* Exercise requirements: Only one stretch of the listing below is wanted: every line from the first to the line containing "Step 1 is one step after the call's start", set down exactly.

* Dataset records:

----------

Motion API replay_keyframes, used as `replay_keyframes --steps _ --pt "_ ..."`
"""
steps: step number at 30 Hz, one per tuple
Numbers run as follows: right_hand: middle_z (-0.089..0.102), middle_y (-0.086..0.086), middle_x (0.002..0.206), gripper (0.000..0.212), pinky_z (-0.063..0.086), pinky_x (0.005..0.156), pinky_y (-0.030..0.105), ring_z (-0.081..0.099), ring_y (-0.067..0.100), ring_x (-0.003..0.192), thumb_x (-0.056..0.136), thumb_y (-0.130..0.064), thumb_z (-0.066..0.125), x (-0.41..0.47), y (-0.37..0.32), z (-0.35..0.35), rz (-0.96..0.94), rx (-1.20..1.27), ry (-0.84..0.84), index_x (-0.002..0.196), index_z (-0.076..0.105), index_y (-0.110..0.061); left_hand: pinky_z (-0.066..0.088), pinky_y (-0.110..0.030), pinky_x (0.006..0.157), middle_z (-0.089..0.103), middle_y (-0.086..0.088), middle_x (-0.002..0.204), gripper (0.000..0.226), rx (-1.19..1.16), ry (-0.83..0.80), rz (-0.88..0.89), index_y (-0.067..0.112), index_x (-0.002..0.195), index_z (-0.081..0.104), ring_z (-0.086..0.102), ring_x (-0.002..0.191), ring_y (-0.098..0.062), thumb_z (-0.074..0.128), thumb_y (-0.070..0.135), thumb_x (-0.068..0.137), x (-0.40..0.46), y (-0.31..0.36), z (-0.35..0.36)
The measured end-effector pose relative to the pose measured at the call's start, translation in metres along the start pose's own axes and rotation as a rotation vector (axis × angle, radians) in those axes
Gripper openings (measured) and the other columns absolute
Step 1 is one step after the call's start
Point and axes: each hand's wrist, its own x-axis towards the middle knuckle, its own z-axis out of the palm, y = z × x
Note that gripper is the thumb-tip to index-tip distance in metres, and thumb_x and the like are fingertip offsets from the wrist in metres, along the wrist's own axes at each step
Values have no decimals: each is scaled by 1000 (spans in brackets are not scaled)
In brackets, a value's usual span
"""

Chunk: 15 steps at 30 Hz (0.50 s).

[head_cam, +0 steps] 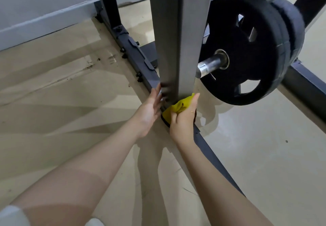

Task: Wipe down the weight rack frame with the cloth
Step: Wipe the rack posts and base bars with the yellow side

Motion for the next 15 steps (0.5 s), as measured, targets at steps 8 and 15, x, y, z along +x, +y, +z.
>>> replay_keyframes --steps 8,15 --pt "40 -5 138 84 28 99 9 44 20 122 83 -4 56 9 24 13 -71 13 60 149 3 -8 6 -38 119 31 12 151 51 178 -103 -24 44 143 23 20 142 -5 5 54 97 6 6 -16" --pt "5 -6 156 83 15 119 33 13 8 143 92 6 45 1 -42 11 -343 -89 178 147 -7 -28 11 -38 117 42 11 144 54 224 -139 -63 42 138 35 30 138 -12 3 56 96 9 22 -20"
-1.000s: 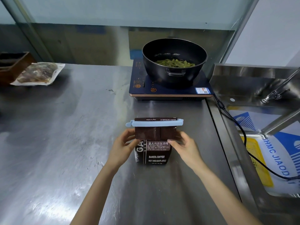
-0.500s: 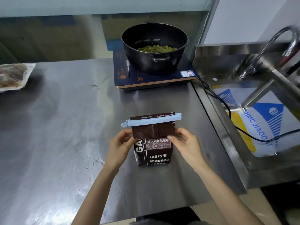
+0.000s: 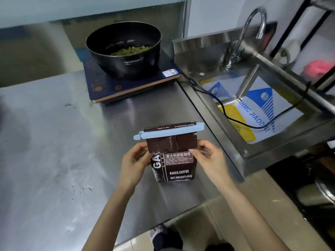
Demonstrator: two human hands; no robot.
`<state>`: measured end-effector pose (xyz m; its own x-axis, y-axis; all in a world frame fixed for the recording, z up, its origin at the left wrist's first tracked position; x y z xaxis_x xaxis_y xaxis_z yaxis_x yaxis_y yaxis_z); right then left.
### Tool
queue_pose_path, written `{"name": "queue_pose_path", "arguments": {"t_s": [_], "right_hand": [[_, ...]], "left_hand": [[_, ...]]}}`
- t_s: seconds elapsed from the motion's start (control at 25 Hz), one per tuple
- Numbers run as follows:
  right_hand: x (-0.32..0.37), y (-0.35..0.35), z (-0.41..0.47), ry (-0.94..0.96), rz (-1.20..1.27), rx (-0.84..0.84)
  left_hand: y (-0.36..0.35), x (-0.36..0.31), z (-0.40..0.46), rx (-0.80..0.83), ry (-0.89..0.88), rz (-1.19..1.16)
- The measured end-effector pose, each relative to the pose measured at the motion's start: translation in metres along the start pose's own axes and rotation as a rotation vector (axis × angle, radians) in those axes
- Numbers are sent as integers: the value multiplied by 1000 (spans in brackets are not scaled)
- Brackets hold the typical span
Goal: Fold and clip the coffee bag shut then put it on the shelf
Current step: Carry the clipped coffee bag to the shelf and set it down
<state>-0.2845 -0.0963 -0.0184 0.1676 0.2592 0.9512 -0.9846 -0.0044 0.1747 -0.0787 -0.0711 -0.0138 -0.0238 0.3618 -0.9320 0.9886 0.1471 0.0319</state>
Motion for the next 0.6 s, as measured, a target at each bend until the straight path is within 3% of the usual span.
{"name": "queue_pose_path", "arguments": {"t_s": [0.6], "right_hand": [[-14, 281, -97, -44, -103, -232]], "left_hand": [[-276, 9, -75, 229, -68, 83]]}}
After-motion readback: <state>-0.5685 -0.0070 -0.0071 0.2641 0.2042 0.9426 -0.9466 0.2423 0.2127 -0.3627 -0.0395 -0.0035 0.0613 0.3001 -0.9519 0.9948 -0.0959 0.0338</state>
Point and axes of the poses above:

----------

* Written solution:
Motion API replay_keyframes, used as `replay_keyframes --steps _ --pt "_ ..."`
"""
steps: step number at 30 Hz, one per tuple
Numbers run as follows: right_hand: middle_z (-0.089..0.102), middle_y (-0.086..0.086), middle_x (0.002..0.206), gripper (0.000..0.212), pinky_z (-0.063..0.086), pinky_x (0.005..0.156), pinky_y (-0.030..0.105), ring_z (-0.081..0.099), ring_y (-0.067..0.100), ring_x (-0.003..0.192), thumb_x (-0.056..0.136), thumb_y (-0.130..0.064), thumb_z (-0.066..0.125), x (-0.41..0.47), y (-0.37..0.32), z (-0.35..0.35), rz (-0.96..0.94), rx (-1.20..1.27), ry (-0.84..0.84), index_x (-0.002..0.196), index_z (-0.076..0.105), index_y (-0.110..0.061); left_hand: pinky_z (-0.066..0.088), pinky_y (-0.110..0.030), pinky_x (0.006..0.157), middle_z (-0.089..0.103), middle_y (-0.086..0.088), middle_x (-0.002..0.204), gripper (0.000..0.226), rx (-1.19..1.16), ry (-0.83..0.80), rz (-0.88..0.89), index_y (-0.067..0.112), index_x (-0.002..0.195), index_z (-0.081..0.104), ring_z (-0.086..0.102), ring_x (-0.002..0.191), ring_y (-0.098..0.062), thumb_z (-0.074..0.128), thumb_y (-0.070..0.135), thumb_x (-0.068..0.137), x (-0.40..0.46), y (-0.31..0.36), z (-0.35..0.36)
The measured end-effector pose relative to the pose measured at the call's start, translation in metres along the start pose's own axes and rotation as a rotation vector (axis × angle, radians) in those axes
Gripper openings (measured) and the other columns absolute
Step 1 is one step after the call's start

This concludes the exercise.